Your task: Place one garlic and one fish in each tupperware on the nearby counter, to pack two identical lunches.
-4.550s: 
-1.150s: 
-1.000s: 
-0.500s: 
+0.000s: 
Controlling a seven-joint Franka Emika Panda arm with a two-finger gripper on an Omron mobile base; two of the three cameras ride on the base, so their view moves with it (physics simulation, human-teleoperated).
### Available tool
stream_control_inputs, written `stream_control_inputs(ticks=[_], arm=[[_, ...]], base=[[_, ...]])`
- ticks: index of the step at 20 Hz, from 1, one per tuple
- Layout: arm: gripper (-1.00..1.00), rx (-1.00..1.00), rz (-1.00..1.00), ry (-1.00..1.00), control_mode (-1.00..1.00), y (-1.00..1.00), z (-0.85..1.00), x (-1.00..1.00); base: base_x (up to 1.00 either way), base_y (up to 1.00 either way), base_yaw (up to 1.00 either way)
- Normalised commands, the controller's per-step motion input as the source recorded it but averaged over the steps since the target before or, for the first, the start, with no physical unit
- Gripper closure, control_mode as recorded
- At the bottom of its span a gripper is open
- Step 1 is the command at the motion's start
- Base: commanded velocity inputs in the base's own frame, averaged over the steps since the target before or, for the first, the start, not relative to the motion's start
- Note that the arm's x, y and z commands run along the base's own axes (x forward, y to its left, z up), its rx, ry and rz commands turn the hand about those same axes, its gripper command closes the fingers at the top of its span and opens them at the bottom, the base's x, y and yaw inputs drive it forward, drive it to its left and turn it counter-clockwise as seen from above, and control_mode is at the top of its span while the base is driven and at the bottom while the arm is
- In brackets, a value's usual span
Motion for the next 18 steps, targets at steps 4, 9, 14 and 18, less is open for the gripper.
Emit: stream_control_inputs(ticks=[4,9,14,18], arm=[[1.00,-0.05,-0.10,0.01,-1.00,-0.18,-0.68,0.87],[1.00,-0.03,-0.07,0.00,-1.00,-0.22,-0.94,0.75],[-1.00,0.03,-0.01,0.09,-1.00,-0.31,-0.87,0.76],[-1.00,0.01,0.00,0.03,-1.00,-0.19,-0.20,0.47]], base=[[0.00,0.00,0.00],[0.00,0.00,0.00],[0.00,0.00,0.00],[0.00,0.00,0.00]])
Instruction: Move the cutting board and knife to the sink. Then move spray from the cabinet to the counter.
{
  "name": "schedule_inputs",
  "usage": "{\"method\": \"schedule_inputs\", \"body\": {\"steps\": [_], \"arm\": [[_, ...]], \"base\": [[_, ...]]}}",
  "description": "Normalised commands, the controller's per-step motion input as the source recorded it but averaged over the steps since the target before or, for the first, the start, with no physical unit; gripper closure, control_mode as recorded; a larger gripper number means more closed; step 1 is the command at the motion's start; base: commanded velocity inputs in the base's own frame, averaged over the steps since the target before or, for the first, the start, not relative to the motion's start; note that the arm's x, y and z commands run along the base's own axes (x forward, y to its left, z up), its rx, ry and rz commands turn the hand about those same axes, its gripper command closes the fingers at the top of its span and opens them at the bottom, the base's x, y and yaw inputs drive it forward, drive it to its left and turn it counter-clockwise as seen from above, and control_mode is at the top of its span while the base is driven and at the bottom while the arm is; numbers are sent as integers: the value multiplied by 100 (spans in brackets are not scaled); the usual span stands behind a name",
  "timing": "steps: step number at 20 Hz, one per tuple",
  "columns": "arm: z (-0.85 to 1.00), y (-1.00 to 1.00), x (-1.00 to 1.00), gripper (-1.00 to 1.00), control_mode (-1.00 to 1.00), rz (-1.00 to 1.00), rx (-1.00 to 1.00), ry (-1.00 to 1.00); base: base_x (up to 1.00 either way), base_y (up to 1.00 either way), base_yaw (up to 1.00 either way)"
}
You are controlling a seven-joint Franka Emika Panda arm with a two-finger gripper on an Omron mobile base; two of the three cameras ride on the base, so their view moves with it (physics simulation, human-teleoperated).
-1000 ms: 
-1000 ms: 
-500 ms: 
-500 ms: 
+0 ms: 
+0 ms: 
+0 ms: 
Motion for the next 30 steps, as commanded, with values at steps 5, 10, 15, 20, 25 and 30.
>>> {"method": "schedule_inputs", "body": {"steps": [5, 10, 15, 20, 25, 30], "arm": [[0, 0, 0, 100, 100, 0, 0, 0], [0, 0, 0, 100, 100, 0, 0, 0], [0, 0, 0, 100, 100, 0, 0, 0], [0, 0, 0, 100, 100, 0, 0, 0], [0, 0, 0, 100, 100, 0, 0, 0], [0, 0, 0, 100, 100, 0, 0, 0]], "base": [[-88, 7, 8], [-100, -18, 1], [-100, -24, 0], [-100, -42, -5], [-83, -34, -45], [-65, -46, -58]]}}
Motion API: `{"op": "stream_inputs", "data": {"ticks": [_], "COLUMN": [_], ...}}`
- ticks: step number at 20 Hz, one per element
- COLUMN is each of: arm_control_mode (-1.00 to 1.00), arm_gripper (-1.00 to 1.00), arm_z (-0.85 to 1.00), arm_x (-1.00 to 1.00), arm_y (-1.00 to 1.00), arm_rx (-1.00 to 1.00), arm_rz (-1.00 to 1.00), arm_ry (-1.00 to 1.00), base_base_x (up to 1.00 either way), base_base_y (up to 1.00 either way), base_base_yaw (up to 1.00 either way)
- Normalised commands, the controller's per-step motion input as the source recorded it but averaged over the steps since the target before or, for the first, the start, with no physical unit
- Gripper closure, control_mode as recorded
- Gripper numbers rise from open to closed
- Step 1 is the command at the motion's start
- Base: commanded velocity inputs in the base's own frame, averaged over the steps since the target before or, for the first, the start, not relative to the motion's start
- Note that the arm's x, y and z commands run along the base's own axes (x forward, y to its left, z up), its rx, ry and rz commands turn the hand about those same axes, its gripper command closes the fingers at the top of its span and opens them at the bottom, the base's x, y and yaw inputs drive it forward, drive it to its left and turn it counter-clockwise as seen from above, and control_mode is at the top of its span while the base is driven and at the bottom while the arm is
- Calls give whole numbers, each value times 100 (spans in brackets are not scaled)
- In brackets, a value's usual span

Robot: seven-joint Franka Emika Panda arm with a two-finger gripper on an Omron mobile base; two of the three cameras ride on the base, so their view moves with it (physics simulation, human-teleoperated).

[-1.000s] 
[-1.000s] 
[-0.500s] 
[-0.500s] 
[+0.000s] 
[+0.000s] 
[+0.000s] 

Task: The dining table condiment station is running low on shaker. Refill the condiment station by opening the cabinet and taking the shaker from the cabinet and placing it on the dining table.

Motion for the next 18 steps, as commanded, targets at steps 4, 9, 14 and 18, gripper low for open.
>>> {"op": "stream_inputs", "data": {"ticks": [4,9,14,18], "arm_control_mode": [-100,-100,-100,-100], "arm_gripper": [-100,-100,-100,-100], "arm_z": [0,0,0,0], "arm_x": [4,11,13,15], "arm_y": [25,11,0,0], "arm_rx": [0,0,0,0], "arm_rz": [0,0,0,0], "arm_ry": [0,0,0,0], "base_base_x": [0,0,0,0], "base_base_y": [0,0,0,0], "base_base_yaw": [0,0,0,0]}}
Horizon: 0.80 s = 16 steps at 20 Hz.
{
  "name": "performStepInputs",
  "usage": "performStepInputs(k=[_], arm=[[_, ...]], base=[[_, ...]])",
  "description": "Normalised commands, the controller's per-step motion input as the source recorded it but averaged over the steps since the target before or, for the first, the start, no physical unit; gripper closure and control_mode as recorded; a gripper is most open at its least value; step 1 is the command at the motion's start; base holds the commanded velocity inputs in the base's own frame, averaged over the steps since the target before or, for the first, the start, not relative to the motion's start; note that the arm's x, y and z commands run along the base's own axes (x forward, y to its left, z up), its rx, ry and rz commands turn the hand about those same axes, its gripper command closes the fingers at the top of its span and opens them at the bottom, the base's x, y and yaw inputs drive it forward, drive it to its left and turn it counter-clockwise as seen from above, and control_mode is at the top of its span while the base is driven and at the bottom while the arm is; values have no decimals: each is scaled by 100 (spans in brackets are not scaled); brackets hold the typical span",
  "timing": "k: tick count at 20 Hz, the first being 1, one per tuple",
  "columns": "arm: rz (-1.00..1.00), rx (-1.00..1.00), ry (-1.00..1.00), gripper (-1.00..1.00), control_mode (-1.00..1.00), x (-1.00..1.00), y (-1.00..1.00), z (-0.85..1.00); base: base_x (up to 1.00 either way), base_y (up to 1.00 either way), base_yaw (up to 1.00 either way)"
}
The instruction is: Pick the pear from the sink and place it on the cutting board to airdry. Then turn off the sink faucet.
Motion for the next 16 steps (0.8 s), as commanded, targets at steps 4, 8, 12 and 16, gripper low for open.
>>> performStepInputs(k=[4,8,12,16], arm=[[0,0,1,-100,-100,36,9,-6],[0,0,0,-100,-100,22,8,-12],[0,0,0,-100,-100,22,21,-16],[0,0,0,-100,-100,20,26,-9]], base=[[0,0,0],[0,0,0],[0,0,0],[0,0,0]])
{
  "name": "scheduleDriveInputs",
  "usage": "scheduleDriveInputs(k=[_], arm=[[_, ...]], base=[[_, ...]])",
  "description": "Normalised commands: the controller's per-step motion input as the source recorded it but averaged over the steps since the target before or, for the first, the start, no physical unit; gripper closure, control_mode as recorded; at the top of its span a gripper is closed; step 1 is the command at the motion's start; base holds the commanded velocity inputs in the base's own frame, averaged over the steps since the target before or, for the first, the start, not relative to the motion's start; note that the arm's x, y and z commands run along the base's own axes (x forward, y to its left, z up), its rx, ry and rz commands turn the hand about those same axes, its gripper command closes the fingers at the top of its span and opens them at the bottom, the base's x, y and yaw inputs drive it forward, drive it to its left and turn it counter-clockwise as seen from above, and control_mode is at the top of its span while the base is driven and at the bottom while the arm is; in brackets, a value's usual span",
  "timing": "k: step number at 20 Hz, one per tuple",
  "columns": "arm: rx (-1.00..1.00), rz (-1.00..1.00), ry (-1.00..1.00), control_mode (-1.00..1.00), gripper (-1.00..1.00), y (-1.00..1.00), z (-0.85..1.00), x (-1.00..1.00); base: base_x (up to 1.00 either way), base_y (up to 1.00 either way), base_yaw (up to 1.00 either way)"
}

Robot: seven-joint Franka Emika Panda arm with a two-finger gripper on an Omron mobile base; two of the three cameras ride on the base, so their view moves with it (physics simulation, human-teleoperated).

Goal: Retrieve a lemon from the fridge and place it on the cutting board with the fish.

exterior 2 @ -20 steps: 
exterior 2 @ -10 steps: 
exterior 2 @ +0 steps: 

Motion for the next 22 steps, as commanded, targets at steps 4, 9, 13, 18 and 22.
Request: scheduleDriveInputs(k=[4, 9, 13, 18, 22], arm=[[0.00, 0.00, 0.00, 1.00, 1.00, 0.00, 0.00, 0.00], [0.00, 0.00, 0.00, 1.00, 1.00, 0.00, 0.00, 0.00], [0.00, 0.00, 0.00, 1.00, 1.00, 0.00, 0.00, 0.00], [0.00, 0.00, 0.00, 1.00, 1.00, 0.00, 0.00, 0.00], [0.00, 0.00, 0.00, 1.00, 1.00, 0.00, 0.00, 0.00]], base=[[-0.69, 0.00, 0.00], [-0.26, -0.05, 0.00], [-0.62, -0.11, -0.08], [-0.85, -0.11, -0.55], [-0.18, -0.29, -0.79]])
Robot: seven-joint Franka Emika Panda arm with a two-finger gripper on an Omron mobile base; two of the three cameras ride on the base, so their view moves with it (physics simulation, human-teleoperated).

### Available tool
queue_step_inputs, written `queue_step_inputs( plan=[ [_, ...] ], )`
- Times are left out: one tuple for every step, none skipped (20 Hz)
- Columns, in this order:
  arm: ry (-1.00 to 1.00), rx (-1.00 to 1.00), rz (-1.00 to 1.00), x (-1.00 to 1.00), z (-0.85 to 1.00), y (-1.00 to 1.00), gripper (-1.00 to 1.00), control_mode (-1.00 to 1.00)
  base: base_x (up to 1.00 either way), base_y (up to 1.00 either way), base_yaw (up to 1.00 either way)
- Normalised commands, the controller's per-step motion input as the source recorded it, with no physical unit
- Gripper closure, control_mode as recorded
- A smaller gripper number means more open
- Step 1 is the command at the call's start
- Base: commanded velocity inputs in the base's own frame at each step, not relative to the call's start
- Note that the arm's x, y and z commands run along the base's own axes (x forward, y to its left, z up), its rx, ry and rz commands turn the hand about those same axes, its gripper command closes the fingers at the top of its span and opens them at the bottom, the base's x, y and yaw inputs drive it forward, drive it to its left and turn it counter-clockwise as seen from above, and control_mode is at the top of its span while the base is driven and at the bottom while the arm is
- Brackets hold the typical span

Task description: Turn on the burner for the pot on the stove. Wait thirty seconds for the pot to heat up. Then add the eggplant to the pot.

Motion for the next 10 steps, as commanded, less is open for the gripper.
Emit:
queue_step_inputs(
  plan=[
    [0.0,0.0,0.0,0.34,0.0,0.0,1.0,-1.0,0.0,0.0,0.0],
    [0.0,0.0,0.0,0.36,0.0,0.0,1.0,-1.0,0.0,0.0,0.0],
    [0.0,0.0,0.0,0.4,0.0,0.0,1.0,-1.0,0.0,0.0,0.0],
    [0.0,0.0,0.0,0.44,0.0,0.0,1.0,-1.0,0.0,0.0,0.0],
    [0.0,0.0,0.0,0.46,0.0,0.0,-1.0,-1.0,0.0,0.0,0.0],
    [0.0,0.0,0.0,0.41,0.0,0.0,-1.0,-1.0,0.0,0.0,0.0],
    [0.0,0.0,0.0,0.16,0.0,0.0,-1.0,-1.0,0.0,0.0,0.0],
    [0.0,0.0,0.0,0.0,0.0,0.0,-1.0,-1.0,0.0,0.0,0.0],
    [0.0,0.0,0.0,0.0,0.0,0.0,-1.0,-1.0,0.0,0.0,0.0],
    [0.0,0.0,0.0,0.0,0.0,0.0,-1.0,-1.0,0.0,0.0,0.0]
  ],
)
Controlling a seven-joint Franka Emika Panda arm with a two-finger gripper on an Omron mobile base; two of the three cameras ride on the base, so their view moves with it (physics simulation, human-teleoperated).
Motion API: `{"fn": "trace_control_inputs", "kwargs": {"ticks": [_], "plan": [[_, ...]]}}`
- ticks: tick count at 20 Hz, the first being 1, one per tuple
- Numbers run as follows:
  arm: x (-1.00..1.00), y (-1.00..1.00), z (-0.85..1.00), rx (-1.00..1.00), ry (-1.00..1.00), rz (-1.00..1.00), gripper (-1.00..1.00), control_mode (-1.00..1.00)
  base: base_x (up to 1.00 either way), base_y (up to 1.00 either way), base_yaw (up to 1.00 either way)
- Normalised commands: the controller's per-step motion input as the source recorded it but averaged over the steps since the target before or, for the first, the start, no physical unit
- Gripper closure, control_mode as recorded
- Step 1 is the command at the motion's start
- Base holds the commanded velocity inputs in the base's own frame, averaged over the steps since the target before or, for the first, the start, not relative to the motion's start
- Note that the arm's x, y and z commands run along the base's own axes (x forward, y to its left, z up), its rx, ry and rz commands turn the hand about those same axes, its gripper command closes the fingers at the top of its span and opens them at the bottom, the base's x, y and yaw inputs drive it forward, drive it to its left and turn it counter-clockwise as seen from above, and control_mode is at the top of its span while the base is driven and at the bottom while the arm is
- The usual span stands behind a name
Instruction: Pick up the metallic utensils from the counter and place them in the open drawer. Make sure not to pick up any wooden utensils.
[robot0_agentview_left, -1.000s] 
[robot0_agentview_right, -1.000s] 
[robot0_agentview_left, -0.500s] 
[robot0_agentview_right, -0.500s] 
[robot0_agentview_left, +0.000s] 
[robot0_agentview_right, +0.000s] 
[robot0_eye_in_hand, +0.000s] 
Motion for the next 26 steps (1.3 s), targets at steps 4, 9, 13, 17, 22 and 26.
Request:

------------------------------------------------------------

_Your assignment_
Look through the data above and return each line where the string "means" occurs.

_Result below_
  "description": "Normalised commands, the controller's per-step motion input as the source recorded it but averaged over the steps since the target before or, for the first, the start, with no physical unit; gripper closure, control_mode as recorded; a larger gripper number means more closed; step 1 is the command at the motion's start; base: commanded velocity inputs in the base's own frame, averaged over the steps since the target before or, for the first, the start, not relative to the motion's start; note that the arm's x, y and z commands run along the base's own axes (x forward, y to its left, z up), its rx, ry and rz commands turn the hand about those same axes, its gripper command closes the fingers at the top of its span and opens them at the bottom, the base's x, y and yaw inputs drive it forward, drive it to its left and turn it counter-clockwise as seen from above, and control_mode is at the top of its span while the base is driven and at the bottom while the arm is; numbers are sent as integers: the value multiplied by 100 (spans in brackets are not scaled); the usual span stands behind a name",
- A smaller gripper number means more open

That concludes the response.